• _Aim of the task_
Starting at the line that holds "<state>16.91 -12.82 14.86", transcribe every line to the end of the data exactly; include no other lines.

• _Dataset extract_

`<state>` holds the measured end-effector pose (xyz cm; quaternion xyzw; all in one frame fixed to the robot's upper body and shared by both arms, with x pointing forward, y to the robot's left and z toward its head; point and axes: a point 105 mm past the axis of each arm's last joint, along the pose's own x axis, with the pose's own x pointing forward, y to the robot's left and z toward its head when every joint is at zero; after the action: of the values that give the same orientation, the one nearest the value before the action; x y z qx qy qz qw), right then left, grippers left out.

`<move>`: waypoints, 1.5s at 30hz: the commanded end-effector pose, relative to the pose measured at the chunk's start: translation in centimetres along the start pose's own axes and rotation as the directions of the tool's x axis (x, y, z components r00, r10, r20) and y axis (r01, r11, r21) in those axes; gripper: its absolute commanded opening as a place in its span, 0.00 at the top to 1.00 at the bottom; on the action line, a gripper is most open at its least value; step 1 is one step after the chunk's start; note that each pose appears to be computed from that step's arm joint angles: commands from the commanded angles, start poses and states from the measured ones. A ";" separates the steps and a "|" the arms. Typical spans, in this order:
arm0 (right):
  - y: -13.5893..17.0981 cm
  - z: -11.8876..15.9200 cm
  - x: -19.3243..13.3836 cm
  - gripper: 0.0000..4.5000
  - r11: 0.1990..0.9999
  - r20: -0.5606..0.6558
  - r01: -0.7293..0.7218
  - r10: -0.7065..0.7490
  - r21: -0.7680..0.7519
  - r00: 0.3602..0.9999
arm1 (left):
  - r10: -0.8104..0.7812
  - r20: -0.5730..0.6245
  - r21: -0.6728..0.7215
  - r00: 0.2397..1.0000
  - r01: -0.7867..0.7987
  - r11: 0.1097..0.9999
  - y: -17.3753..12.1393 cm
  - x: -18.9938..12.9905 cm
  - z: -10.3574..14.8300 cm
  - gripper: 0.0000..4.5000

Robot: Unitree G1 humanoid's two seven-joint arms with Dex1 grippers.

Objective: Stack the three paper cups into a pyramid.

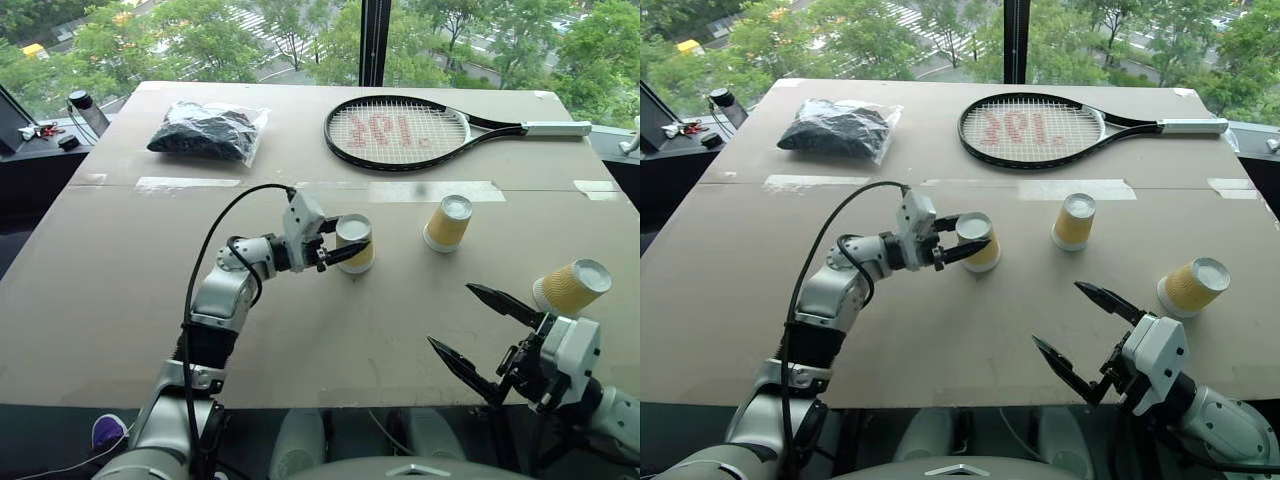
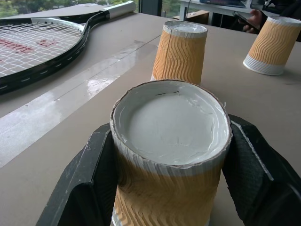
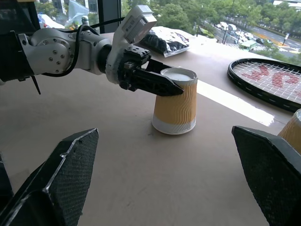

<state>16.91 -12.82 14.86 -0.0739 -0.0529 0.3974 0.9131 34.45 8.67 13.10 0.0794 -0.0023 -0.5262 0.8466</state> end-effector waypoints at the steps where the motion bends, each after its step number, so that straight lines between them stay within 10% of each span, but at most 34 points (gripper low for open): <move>1: 0.1 0.9 0.0 0.00 0.999 0.028 0.014 -0.013 -0.030 1.000 | 0.001 0.001 0.019 1.000 -0.001 1.000 0.4 0.1 0.2 0.14; 27: -12.3 -1.3 5.1 0.00 0.878 -0.102 0.476 -0.479 -0.049 0.872 | -0.022 0.141 -0.011 0.990 0.024 1.000 -5.4 -8.6 4.5 0.05; 45: -15.1 -1.7 12.0 0.00 0.873 -0.146 0.480 -0.466 0.086 0.873 | -0.007 0.155 -0.097 0.988 0.022 0.995 -8.1 -12.9 5.5 0.05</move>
<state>36.01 -14.21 15.41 -0.0294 0.0241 0.1616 0.9861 21.33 16.21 17.38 -0.0226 -0.0166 -0.5366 0.8434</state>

• _Answer space_
<state>16.91 -12.82 14.86 -0.0739 -0.0529 0.3974 0.9131 34.45 8.67 13.10 0.0794 -0.0023 -0.5262 0.8466</state> end-effector waypoints at the steps where the motion bends, each after its step number, so that straight lines between them stay within 10% of each span, but at most 34 points (gripper low for open): <move>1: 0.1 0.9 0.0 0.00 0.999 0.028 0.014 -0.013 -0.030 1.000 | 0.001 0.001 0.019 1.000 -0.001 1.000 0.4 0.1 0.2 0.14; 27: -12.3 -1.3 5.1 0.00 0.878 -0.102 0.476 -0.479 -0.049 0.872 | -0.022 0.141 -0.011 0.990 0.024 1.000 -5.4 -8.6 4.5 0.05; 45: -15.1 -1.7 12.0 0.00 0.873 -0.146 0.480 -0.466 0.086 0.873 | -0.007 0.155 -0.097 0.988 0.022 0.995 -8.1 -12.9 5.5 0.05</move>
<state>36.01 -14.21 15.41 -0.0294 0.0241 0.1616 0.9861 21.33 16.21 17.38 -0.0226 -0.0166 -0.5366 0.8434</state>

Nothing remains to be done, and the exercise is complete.